Colgate-Palmolive Company v Cussons Pty Limited (1993) 118 ALR 248
D & D (Costs) (No. 2) (2010) FLC 93-435
Insurance Australia Ltd t/a NRMA Insurance v Milton (No 2) [2016] NSWCA 173
Kohan and Kohan (1993) FLC 92-340
Lenova & Lenova (Costs) [2011] FamCAFC 141
Limousin v Limousin (Costs) (2007) 38 Fam LR 478

APPELLANT: Mr Badawi
RESPONDENT: Ms Badawi
FILE NUMBER: SYC 3146 of 2008
APPEAL NUMBER: EA 175 of 2016
DATE DELIVERED: 18 September 2017
PLACE DELIVERED: Sydney
PLACE HEARD: In chambers
JUDGMENT OF: Bryant CJ, Aldridge & Johnston JJ
HEARING DATE: Heard by way of written submissions filed by the respondent on 10 August 2017 and the appellant on 6 September 2017
LOWER COURT JURISDICTION: Family Court of Australia
LOWER COURT JUDGMENT DATE: 21 September 2016
LOWER COURT MNC: [2016] FamCA 804

REPRESENTATION

COUNSEL FOR THE APPELLANT: Ms Reid
SOLICITOR FOR THE APPELLANT: M Duncan & Associates
COUNSEL FOR THE RESPONDENT: Mr Paterson
SOLICITOR FOR THE RESPONDENT: P Williams and Company Lawyers

Orders

  1. The appellant is to pay the respondent’s costs of the appeal as agreed or in default of agreement as assessed.
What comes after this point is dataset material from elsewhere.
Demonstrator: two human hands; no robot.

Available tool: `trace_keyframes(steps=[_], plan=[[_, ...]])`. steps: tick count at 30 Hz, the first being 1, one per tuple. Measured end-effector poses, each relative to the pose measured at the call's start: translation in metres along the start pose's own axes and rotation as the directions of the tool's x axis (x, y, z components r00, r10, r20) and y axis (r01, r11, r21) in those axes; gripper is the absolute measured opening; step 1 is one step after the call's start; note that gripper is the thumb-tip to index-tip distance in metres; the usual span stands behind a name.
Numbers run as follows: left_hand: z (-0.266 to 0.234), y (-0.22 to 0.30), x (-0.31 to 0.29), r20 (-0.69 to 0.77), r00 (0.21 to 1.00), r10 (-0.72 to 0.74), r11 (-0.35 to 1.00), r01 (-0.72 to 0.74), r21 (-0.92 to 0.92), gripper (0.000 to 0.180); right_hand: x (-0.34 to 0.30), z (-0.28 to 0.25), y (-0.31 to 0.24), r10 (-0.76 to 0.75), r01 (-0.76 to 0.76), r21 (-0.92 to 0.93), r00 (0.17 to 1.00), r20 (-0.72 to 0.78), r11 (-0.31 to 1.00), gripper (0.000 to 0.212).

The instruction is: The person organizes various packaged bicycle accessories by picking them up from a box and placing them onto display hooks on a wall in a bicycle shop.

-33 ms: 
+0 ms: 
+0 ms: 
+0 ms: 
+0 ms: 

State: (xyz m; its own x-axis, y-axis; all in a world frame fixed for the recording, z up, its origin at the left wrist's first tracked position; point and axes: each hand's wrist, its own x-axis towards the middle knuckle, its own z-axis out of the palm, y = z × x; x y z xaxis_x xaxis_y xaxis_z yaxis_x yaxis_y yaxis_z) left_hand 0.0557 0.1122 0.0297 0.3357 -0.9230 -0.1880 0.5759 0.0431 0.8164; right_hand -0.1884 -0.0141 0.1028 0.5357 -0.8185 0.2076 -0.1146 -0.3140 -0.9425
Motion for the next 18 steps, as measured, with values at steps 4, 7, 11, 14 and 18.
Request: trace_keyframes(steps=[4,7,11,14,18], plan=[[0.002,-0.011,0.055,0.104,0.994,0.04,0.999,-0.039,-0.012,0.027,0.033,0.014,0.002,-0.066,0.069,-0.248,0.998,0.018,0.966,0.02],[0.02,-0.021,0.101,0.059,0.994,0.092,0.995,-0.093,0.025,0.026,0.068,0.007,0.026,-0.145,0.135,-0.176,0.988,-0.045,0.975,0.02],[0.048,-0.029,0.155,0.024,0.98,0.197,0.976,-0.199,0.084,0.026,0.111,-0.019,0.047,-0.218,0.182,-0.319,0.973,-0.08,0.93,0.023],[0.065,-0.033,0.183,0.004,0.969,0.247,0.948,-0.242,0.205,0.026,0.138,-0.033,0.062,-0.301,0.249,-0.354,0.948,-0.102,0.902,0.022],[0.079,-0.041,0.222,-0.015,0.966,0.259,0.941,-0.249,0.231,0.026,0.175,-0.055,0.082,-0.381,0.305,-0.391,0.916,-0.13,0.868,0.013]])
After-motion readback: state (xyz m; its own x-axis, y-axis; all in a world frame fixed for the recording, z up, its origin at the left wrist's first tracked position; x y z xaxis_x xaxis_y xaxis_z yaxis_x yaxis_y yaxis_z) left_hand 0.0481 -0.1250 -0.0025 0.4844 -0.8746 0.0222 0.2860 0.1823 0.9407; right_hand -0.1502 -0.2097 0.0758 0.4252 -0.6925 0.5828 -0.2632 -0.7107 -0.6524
Note: The form of the order is subject to the entry of the order in the Court’s records.

IT IS NOTED that publication of this judgment by this Court under the pseudonym Badawi & Badawi (Costs) has been approved by the Chief Justice pursuant to s 121(9)(g) of the Family Law Act 1975 (Cth).

Note: This copy of the Court’s Reasons for Judgment may be subject to review to remedy minor typographical or grammatical errors (r 17.02A(b) of the Family Law Rules 2004 (Cth)), or to record a variation to the order pursuant to r 17.02 Family Law Rules 2004 (Cth).
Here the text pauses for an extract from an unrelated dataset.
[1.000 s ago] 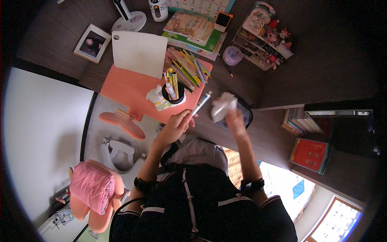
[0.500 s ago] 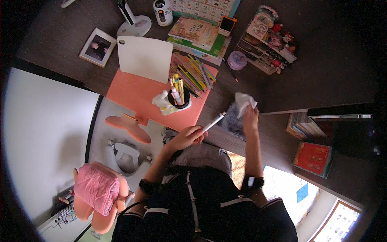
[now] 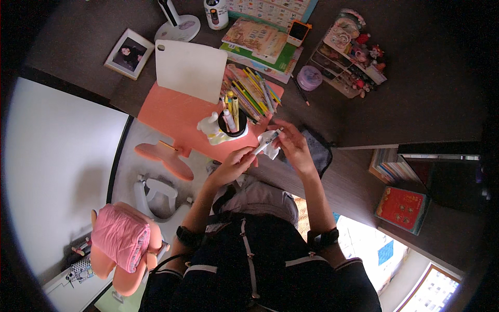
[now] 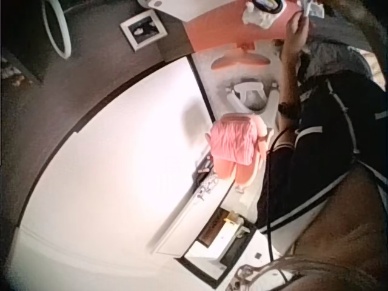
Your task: Cleaning and organizing pens on a desk using a cloth.
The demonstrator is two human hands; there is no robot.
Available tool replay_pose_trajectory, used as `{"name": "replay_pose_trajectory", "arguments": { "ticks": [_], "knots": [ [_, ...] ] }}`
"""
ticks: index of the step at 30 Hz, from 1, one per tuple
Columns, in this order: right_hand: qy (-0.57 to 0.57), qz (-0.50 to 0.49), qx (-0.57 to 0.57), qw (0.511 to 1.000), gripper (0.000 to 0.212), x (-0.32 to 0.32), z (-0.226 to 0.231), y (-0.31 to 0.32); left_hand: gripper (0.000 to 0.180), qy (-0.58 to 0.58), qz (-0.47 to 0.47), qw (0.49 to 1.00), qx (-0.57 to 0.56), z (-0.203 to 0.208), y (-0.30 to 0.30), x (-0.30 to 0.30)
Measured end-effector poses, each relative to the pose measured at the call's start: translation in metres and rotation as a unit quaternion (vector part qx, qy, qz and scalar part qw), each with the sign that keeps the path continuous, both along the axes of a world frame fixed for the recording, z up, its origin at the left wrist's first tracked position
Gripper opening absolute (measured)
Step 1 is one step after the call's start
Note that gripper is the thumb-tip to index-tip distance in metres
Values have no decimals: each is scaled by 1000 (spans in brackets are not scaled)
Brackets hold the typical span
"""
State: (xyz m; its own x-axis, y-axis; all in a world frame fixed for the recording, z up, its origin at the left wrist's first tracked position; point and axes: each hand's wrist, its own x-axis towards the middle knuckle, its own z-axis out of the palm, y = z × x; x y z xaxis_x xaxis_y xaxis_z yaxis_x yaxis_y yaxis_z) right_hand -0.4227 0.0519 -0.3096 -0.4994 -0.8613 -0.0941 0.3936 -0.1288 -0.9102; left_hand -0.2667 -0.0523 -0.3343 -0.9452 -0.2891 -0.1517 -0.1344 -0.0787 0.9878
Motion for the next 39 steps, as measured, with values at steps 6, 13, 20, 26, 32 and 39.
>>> {"name": "replay_pose_trajectory", "arguments": {
  "ticks": [6,13,20,26,32,39],
  "knots": [
    [42,-18,-11,999,14,-10,21,-32,14,-8,125,992,30,4,-8,8],
    [376,-54,36,924,14,-9,30,-80,21,-48,241,969,22,-12,-30,26],
    [384,-49,87,918,14,10,3,-97,21,-57,237,969,34,-5,-28,27],
    [381,-38,103,918,19,7,-28,-101,20,-61,233,971,13,-12,-31,27],
    [375,-124,100,913,18,4,-30,-103,21,-65,233,970,21,-17,-32,28],
    [475,-156,312,808,23,-62,-99,-81,23,-56,241,968,46,-11,-33,27]
  ]
}}
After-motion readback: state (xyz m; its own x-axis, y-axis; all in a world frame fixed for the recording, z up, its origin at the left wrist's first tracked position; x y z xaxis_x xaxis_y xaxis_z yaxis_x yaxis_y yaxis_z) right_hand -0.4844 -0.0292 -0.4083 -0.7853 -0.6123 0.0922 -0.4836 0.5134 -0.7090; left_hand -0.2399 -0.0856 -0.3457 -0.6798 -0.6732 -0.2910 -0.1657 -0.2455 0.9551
THE FULL COURT OF THE FAMILY COURT OF AUSTRALIA AT SYDNEY

Appeal Number:  EA 175 of 2016
File Number:  SYC 3146 of 2008

Mr Badawi

Appellant

And

Ms Badawi

Respondent

REASONS FOR JUDGMENT

Introduction

  1. On 14 July 2017 the Full Court dismissed the appeal of Mr Badawi (“the husband”) against orders made by McClelland J on 21 September 2016.  The respondent to that appeal, Ms Badawi (“the wife”), now seeks an order that the husband pay her costs of the appeal and that those costs be assessed on an indemnity basis from 23 March 2017. 

  2. Ordinarily in proceedings under the Family Law Act 1975 (Cth) each party is to bear his or her own costs (s 117(1)), but if the Court is of the opinion that circumstances justify it in doing so, the Court may make such an order as it considers just (s 117(2)). In considering whether to make an order for costs the Court is obliged to have regard to the matters set out in s 117(2A).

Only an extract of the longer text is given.